The Disaster Area Health and Environmental Monitoring Act of 2005 authorizes the president to carry out a program for the protection, assessment, monitoring and study of the health and safety of emergency personnel, volunteers and workers who respond to a disaster and assist in the cleanup, if the president declares that a dangerous substance is being released. The program involves informing and protecting responders against possible health impacts, monitoring them over the short and long term, providing medical referrals, and ensuring that any information is used to prevent or protect against future incidents.
The bill also provides for a two-year reauthorization of the Pre-Disaster Mitigation program, which is set to expire on Sept. 30, 2007. The program provides technical and financial assistance to states and local governments for projects to reduce the impact of a potential disaster, such as raising a building to make it resistant to flood damage. This assistance has been effective in saving lives, reducing disaster costs, and protecting property since 2000 when the program was initially authorized.
"Through my own discussions with Ohio emergency personnel who responded to 9/11, I know that many of the Ground Zero first responders have experienced a variety of health problems, including respiratory illnesses, pneumonia and asthma. After 9/11, approximately 40,000 personnel, mostly first responders, answered the call. Many continue to face the possibility of long-term health issues," said Voinovich. "Now with nearly 86,000 federal, state, and local personnel and first responders in the Gulf Coast responding to Hurricane Katrina, it's vital that we get this legislation passed."
He added that although the health effects of the aftermath of Hurricane Katrina are still unknown, "preparation is our best defense. If a horrific event occurs, those who risk their lives to respond must know that their health needs will be taken care of. This legislation will send a message to our first responders that America cares about its heroes."
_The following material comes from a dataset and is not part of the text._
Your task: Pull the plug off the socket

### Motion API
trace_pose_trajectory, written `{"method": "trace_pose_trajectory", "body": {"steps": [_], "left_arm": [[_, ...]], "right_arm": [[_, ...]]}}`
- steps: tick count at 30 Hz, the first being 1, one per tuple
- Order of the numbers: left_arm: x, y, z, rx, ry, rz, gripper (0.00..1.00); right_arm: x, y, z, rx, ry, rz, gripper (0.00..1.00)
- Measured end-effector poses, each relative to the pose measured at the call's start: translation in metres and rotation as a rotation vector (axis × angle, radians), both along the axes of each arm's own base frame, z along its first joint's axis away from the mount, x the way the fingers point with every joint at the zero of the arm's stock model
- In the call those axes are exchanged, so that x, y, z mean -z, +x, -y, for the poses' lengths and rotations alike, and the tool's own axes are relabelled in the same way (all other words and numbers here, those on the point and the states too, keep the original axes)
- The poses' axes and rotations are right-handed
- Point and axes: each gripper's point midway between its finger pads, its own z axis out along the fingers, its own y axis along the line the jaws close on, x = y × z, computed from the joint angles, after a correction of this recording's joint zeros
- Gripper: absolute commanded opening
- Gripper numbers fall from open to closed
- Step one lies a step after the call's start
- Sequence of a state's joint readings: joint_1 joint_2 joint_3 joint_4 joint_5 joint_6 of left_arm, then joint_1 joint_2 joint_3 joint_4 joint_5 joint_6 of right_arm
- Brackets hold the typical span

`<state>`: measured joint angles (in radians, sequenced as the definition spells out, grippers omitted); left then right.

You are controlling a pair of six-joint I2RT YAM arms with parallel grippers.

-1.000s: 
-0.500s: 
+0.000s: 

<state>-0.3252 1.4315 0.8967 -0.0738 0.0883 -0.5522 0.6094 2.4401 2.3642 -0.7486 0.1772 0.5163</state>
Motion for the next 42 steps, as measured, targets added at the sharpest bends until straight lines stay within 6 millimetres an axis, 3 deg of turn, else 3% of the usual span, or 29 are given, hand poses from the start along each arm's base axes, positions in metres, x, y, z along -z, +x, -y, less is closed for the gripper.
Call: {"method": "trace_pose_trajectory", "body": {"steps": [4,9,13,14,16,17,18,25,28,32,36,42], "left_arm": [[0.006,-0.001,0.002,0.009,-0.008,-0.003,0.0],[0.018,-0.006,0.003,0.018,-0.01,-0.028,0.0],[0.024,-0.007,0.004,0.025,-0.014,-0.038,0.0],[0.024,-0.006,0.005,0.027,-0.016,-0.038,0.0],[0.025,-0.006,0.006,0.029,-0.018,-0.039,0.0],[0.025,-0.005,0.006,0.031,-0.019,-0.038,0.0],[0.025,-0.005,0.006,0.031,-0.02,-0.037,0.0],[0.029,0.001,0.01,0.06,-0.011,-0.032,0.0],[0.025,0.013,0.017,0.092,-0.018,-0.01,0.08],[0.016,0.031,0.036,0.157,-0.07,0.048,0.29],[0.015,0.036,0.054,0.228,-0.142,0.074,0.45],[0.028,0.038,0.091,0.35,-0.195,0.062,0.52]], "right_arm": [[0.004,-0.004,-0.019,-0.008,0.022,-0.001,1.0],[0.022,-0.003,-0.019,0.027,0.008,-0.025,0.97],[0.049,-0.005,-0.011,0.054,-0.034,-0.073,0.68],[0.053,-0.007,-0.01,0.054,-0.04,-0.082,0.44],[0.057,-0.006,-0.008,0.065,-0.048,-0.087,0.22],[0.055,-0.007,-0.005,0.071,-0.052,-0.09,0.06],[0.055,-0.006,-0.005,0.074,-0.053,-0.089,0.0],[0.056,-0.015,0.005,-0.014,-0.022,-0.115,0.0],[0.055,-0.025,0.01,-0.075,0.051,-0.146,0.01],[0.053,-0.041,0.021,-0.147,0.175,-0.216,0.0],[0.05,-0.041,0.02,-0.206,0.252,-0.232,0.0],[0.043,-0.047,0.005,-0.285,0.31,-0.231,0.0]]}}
Clinton noted that when disaster strikes, addressing public health – and the health of first responders – should be at the very top of the priority list, She added, "We have a moral obligation to track the health of first responders – immediately and over time – and provide them with information and assistance in receiving treatment so they can maintain, or regain, their good health."
There are nearly 86,000 response, rescue, recovery and law enforcement personnel currently working around the clock to bring critical aid and support to the Gulf Coast region. On Sept. 17, 2005, the Joint Taskforce Centers for Disease Control and Prevention and the Environmental Protection Agency released the "Environmental Health Needs and Habitability Assessment." The report identified 13 environmental health issues, including drinking water, wastewater, solid waste and debris, and sediments and soil contamination from toxic chemicals. One of the report's main recommendations is to "maintain a central focus on public safety and recovery worker health and safety throughout the rebuilding of New Orleans."
Last week, EPA released preliminary results of initial sediment sampling from New Orleans and recommended avoiding all contact with the sediment, where possible, due to the presence of E. coli and fuel oils.